The generated file also emits, per model, a <Model>Columns value with one typed handle per db-tagged column. They let you build WHERE conditions without magic column strings and with compile-time checking of both the column name and the bound value:

// Generated in quark_gen.go:
var AccountColumns = struct {
ID quark.TypedColumn[int64]
Email quark.TypedStringColumn
Age quark.TypedColumn[int]
}{
ID: quark.NewTypedColumn[int64]("id"),
Email: quark.NewTypedStringColumn("email"),
Age: quark.NewTypedColumn[int]("age"),
}

Use them through WhereP:

adults, err := quark.For[Account](ctx, c).
WhereP(
AccountColumns.Email.Like("%@example.com"),
AccountColumns.Age.Gte(18),
).
List()

What the compiler now catches that the string API cannot:

AccountColumns.Emial.Eq("x") // compile error: no field Emial
AccountColumns.Age.Eq("x") // compile error: Age wants an int, got string
  • Each handle offers Eq / Neq / Gt / Gte / Lt / Lte / In / NotIn / Between / IsNull / IsNotNull, all typed to the field. String columns use TypedStringColumn, which adds Like / NotLike.
  • WhereP is pure compile-time sugar: each predicate lowers to exactly the condition Where("email", "=", v) produces (ADR-0014), so the two APIs are interchangeable and mix on one query (.WhereP(AccountColumns.Age.Gte(18)).Where("active", "=", true)). The string Where form stays fully valid.
  • The accessors register nothing with the runtime — they neither speed up nor change query execution. Their only benefit is compile-time safety. Without codegen they simply do not exist.
  • OR and grouping are not offered on the typed API; use the string Or / group helpers for those.

How it works

quark gen reads your model package's source with go/packages and go/types (the AST), not reflection — so the tool can be go installed and driven from //go:generate without compiling your types into it.
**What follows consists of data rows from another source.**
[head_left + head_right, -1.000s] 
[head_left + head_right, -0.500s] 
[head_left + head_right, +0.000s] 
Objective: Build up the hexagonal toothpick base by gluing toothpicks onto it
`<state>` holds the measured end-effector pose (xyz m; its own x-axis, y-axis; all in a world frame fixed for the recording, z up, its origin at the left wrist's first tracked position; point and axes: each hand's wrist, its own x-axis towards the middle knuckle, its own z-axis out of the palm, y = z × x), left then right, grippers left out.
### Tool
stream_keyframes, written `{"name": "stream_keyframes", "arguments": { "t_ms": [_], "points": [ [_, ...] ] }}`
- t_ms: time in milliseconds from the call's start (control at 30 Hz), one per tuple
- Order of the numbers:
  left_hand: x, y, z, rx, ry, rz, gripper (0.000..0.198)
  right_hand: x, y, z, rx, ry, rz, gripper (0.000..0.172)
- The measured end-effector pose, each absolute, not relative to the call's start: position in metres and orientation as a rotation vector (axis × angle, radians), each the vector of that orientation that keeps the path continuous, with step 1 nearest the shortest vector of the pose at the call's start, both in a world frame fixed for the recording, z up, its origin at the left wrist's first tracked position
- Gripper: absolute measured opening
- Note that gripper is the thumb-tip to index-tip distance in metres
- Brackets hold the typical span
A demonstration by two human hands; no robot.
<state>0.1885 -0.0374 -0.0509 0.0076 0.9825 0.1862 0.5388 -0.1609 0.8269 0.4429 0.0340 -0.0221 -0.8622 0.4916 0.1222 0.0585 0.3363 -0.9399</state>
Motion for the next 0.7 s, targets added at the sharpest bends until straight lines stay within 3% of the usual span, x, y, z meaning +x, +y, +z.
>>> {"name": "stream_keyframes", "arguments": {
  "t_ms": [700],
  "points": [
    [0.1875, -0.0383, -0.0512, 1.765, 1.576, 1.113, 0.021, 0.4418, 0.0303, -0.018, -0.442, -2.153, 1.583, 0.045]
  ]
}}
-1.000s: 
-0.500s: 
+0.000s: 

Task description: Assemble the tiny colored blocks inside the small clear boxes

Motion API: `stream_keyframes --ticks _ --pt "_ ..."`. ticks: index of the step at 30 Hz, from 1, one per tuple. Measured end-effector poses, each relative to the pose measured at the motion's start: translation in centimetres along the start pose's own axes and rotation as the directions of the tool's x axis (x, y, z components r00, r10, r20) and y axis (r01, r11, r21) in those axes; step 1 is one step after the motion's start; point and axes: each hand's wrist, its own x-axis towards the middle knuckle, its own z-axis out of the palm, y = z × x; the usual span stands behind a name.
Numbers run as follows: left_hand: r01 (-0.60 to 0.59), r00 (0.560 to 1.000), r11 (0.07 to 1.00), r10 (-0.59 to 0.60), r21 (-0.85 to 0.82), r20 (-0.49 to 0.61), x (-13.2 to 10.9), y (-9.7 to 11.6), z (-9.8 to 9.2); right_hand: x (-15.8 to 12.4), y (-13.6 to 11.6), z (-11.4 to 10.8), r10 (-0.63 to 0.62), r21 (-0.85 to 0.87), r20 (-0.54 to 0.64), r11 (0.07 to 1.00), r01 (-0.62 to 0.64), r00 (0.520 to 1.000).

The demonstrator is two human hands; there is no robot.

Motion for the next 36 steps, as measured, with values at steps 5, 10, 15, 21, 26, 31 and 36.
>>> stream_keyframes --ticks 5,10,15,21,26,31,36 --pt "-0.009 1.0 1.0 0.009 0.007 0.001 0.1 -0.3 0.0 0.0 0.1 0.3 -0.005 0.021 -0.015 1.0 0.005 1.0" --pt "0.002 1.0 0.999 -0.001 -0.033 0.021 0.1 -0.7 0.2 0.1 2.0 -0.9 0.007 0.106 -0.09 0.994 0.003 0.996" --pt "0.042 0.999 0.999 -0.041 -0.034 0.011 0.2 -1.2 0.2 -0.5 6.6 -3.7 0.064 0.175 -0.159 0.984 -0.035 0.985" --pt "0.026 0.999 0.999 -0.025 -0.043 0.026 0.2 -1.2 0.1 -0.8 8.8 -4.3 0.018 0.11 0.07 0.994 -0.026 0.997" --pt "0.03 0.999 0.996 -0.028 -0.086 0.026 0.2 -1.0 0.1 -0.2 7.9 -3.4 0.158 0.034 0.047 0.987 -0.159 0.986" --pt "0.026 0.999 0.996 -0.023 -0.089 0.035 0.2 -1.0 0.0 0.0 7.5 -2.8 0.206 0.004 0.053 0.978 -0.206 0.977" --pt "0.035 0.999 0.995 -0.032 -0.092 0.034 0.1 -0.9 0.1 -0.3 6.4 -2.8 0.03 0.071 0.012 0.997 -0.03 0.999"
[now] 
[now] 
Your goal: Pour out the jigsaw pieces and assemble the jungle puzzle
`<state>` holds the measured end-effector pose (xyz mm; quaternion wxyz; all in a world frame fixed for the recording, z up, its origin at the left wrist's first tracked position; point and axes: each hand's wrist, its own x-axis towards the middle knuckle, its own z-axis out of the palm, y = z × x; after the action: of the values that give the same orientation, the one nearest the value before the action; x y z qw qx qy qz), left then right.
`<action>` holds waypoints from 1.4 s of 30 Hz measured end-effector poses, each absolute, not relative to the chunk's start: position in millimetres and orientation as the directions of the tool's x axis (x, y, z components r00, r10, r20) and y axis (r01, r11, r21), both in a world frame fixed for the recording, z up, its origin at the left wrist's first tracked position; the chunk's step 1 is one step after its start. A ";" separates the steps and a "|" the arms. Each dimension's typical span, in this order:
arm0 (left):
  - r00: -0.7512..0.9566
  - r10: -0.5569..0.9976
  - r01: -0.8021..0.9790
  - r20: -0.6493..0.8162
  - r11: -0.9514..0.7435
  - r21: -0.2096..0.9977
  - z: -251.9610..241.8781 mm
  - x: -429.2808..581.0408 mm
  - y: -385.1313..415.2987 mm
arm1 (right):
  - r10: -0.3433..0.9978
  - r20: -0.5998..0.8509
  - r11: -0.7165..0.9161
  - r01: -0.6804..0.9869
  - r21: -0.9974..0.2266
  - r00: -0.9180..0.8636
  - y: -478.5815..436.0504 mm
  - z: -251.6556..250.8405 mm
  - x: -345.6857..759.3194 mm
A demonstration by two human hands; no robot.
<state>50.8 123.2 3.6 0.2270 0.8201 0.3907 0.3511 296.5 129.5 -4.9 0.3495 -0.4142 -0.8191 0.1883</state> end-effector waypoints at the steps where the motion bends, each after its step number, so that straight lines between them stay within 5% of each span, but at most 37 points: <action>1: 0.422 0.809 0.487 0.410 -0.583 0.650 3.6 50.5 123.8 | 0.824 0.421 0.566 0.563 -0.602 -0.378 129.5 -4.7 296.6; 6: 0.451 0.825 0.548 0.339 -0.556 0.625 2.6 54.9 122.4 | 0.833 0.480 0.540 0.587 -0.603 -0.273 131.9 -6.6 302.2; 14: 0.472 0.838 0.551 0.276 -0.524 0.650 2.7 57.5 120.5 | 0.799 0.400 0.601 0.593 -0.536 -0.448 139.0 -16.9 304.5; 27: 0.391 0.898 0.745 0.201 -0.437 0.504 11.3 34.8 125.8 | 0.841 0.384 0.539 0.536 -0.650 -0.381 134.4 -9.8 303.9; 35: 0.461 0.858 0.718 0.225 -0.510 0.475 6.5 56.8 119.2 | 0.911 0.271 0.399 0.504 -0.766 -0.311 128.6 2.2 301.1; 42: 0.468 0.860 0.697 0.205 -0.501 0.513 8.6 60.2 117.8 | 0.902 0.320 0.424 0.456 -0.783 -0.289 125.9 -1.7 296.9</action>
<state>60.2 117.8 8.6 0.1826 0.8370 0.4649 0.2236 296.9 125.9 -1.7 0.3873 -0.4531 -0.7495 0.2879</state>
It finds exported fields with a db: tag, reuses Quark's own column parser so column names cannot drift from the runtime, and resolves Go types (including generics such as quark.JSON[T] and the quark.Nullable[T] alias) to the same form reflection produces. A conformance test in the Quark repo asserts the generator and the runtime agree on a model's shape, guarding the one risk of having two tag interpreters.

Limitations

  • On the write path only Create for single-integer-PK models uses the generated binder. Update/UpdateFields, batch inserts, and composite or non-integer keys bind via reflection.
  • The speedup is small at this stage (a few percent on both read and insert — see the note above), because the generated code still allocates the scan-target and column/arg slices and the driver round-trip dominates.
  • Queries that use the per-column timezone feature fall back to reflection (the generated scanner carries no runtime timezone state).
  • The generated scanner maps only columns whose model field has a db tag. The reflection path additionally matches a column to an untagged field by its snake-cased name; the generated scanner does not. Give every persisted field a db tag (the recommended convention) so the two paths agree.
  • A type alias nested under a pointer or slice in a model field may render differently between the generator and the runtime and show up as spurious drift. Top-level alias fields (the common case, e.g. quark.Nullable[T]) are handled.